**TASK GOAL**
The lines to find are those in the entries that hold the word "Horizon"; copy every one of them.
=-=-=-=-=
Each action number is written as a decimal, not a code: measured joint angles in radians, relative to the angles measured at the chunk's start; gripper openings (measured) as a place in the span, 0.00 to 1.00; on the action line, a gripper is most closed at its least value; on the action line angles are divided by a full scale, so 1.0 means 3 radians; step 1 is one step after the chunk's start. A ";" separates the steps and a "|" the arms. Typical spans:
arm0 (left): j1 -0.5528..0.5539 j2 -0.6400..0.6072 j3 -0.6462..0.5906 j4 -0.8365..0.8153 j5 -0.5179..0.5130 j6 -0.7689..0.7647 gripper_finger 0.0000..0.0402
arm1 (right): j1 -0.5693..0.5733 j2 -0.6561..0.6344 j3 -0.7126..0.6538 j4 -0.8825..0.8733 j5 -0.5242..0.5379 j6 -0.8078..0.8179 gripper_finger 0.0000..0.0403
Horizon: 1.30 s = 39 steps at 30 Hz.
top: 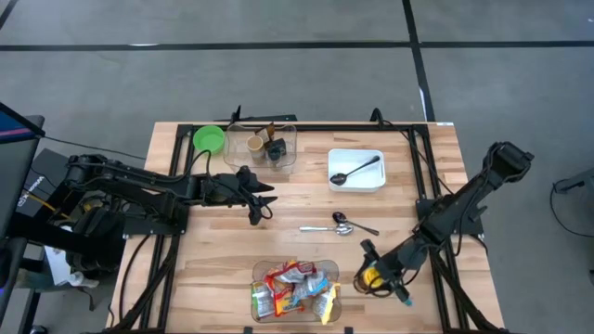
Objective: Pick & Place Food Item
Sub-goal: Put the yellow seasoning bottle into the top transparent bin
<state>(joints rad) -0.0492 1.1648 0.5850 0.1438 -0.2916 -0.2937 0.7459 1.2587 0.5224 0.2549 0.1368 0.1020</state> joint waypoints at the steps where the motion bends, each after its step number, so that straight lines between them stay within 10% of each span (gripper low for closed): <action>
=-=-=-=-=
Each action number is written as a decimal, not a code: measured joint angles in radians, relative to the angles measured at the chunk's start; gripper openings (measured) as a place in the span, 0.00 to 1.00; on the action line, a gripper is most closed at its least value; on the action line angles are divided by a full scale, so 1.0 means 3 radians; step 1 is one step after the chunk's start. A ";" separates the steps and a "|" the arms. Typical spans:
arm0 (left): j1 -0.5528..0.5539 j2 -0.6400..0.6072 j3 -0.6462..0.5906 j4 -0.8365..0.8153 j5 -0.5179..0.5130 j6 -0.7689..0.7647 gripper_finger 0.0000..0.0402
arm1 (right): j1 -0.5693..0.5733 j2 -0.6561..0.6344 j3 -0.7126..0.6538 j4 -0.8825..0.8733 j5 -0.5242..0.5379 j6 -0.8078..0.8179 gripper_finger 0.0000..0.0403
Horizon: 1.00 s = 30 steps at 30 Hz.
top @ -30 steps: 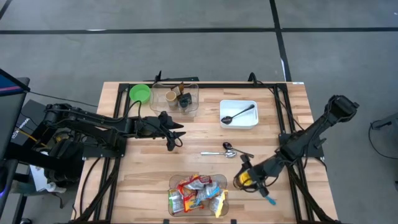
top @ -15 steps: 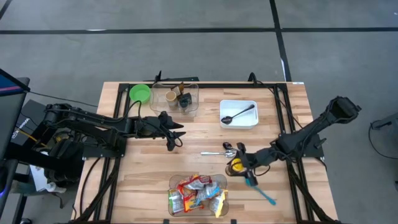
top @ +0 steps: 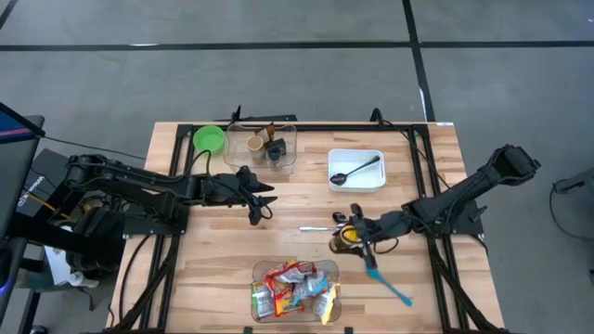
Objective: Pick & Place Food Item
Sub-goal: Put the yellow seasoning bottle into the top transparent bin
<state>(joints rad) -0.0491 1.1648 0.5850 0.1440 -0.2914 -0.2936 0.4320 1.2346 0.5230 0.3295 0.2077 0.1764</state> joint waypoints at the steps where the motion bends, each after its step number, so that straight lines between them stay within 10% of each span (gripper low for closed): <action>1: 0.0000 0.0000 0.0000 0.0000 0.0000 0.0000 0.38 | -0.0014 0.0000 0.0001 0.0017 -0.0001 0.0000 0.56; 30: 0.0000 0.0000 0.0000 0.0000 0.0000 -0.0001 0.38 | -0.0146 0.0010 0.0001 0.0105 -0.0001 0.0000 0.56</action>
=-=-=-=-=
**SOLUTION TO THIS PROBLEM**
Horizon: 1.30 s = 39 steps at 30 Hz.
Horizon: 1.00 s = 30 steps at 30 Hz.

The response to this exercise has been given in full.